DATASET EXTRACT:
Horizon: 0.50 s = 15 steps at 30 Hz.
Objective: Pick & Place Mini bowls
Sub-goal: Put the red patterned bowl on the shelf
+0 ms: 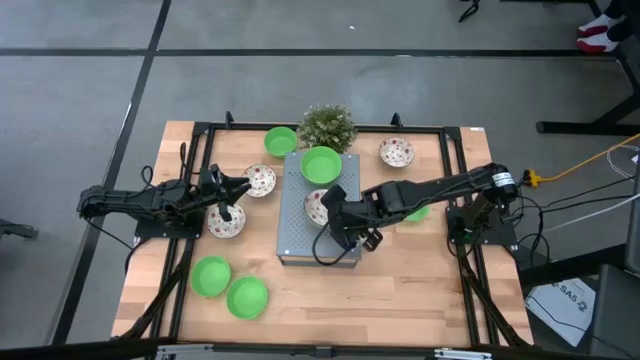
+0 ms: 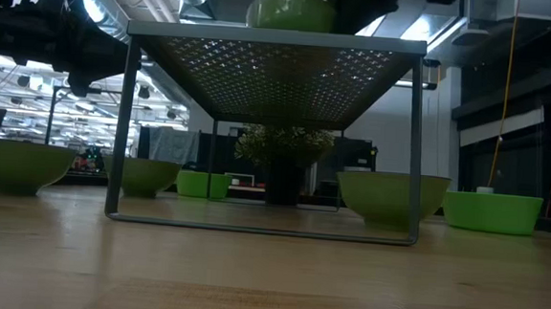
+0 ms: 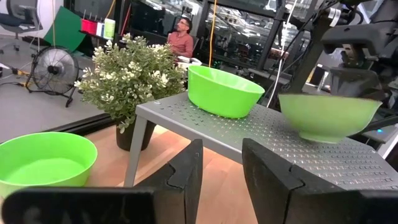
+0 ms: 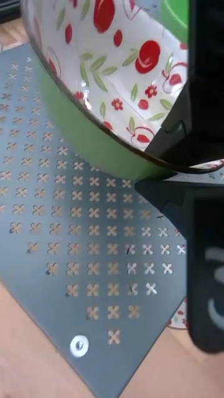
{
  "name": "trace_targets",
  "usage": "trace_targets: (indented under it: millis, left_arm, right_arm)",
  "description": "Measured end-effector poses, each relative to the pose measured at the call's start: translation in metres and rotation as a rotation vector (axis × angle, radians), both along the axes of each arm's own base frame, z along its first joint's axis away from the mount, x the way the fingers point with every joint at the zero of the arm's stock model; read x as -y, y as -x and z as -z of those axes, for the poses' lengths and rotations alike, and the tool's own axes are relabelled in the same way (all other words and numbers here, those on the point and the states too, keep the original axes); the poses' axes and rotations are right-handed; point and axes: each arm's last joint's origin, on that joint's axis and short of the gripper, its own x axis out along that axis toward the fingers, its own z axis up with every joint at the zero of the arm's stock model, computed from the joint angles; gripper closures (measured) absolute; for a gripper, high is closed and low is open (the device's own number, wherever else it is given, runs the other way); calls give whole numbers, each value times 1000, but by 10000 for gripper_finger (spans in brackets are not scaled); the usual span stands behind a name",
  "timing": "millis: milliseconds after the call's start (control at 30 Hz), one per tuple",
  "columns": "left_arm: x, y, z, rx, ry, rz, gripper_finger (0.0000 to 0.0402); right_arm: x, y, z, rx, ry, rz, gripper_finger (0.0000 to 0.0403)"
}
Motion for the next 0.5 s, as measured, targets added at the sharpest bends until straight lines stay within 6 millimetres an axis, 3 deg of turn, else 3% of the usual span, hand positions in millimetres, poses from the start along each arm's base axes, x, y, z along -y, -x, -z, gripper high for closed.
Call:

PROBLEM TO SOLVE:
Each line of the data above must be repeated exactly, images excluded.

SOLUTION TO THE EXERCISE:
Horizon: 0.50 s = 15 steps at 30 Hz.
Objective: Pick & Place Mini bowls
Sub-goal: Put the red patterned bowl on the shelf
+0 ms: 
+0 ms: 
+0 ms: 
+0 ms: 
{
  "name": "trace_targets",
  "usage": "trace_targets: (indented under it: millis, left_arm, right_arm)",
  "description": "Measured end-effector poses, each relative to the pose measured at the call's start: translation in metres and rotation as a rotation vector (axis × angle, radians), both along the axes of each arm's own base frame, z along its first joint's axis away from the mount, x the way the fingers point with every joint at the zero of the arm's stock model; read x as -y, y as -x and z as -z of those axes, for the poses' lengths and rotations alike, and the tool's own axes are relabelled in the same way (all other words and numbers here, those on the point and the states too, keep the original axes); the poses' axes and rotations are right-handed; point and axes: each arm's last joint's origin, on that joint's axis and short of the gripper, its own x axis out along that axis toward the fingers, its own z axis up with every joint at the zero of the arm's stock model, computed from the joint angles; gripper closures (measured) absolute; for a gripper, high is closed and low is open (the device's own number, wherever else it is given, runs the other way); calls give whole numbers, each value times 1000, but by 10000 for gripper_finger (spans in brackets are not scaled); the usual span stands behind a name",
  "timing": "millis: milliseconds after the call's start (control at 30 Hz), one per tuple",
  "columns": "left_arm: x, y, z, rx, ry, rz, gripper_finger (0.0000 to 0.0402); right_arm: x, y, z, rx, ry, rz, gripper_finger (0.0000 to 0.0403)"
}
Motion for the next 0.5 s, as measured, targets added at the sharpest bends until straight lines stay within 6 millimetres an axis, 3 deg of turn, else 3% of the usual span, hand positions in millimetres, poses from the start along each arm's base axes, x, y, z along -y, -x, -z, gripper high for closed.
Call:

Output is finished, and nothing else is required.